## Activity
Write out the stretch of lines below that begins at the line with "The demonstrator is" and ends at the line with "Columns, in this", including both, exactly as given and nothing more.

[Provided records Boundary: Start]

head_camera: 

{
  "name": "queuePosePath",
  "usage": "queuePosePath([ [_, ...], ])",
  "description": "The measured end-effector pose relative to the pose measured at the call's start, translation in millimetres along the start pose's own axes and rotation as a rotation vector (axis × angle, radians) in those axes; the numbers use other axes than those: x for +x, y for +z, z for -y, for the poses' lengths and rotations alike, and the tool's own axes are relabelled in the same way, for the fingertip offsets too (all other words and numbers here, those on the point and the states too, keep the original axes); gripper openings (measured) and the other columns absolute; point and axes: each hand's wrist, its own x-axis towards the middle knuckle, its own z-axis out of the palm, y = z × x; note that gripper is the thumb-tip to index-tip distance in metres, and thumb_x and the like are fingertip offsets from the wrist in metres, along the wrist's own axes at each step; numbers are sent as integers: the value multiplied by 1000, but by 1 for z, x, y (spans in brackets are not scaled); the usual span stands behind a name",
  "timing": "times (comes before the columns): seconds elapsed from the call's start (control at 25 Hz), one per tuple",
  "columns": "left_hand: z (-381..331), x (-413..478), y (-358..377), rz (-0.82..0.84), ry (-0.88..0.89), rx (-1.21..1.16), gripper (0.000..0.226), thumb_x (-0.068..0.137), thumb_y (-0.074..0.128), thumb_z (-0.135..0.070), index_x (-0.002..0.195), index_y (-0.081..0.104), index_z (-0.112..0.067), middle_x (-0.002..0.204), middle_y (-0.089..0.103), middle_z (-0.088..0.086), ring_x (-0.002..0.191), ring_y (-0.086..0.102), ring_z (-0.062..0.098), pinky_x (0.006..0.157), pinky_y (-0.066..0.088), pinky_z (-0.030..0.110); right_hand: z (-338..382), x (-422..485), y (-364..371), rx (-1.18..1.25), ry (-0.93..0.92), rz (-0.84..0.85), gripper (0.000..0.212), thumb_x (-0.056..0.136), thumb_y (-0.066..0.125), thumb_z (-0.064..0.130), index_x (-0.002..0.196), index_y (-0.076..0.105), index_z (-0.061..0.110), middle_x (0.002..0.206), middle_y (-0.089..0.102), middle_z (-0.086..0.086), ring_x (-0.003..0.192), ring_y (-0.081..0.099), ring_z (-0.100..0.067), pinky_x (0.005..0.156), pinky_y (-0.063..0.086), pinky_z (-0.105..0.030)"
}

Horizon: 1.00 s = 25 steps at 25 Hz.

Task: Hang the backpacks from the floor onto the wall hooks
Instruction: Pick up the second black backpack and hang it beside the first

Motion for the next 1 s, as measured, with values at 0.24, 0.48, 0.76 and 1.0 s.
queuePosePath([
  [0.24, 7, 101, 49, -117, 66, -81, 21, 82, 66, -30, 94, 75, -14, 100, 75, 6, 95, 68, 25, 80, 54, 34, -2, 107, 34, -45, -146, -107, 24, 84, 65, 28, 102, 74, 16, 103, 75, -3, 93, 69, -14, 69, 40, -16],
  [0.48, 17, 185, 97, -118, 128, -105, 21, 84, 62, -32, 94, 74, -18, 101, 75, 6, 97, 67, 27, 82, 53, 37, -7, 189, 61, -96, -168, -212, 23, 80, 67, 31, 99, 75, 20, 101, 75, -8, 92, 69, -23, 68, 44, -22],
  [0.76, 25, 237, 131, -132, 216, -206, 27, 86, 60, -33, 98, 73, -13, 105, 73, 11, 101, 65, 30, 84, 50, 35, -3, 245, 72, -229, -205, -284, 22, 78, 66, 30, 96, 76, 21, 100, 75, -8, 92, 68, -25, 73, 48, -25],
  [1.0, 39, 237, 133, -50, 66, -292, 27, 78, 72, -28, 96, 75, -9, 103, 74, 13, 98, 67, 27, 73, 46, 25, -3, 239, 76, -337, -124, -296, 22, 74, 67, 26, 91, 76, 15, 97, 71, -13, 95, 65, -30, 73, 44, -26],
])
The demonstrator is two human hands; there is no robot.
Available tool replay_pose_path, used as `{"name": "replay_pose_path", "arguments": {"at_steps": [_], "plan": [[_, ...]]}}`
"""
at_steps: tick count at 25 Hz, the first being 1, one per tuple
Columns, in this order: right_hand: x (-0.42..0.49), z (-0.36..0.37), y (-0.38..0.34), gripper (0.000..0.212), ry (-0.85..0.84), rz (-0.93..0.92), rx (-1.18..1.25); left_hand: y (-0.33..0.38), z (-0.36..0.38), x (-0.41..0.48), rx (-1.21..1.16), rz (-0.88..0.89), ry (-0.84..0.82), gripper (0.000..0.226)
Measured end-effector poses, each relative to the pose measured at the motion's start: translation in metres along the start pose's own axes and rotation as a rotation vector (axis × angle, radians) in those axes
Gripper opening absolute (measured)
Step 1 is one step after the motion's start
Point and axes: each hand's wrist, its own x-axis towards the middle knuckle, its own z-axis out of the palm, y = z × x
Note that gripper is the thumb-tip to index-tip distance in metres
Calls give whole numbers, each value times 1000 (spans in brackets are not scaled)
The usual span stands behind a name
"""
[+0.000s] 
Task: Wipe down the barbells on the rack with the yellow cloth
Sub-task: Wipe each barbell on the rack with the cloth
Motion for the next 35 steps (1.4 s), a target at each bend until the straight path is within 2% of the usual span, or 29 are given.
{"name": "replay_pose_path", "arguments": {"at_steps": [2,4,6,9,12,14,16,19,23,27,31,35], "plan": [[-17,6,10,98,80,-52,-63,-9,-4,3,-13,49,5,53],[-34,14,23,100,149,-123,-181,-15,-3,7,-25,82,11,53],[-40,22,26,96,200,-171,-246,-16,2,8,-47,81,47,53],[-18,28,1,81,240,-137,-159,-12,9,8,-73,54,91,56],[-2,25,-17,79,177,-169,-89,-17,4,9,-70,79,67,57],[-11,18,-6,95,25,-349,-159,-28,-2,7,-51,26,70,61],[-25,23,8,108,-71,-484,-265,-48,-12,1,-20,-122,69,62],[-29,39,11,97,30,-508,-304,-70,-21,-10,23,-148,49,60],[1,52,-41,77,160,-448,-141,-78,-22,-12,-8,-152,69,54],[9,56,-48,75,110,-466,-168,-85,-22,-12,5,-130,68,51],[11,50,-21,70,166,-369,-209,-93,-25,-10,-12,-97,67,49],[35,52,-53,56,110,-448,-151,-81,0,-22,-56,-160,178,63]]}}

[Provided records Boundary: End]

## Exercise output
The demonstrator is two human hands; there is no robot.
Available tool replay_pose_path, used as `{"name": "replay_pose_path", "arguments": {"at_steps": [_], "plan": [[_, ...]]}}`
"""
at_steps: tick count at 25 Hz, the first being 1, one per tuple
Columns, in this order: right_hand: x (-0.42..0.49), z (-0.36..0.37), y (-0.38..0.34), gripper (0.000..0.212), ry (-0.85..0.84), rz (-0.93..0.92), rx (-1.18..1.25); left_hand: y (-0.33..0.38), z (-0.36..0.38), x (-0.41..0.48), rx (-1.21..1.16), rz (-0.88..0.89), ry (-0.84..0.82), gripper (0.000..0.226)

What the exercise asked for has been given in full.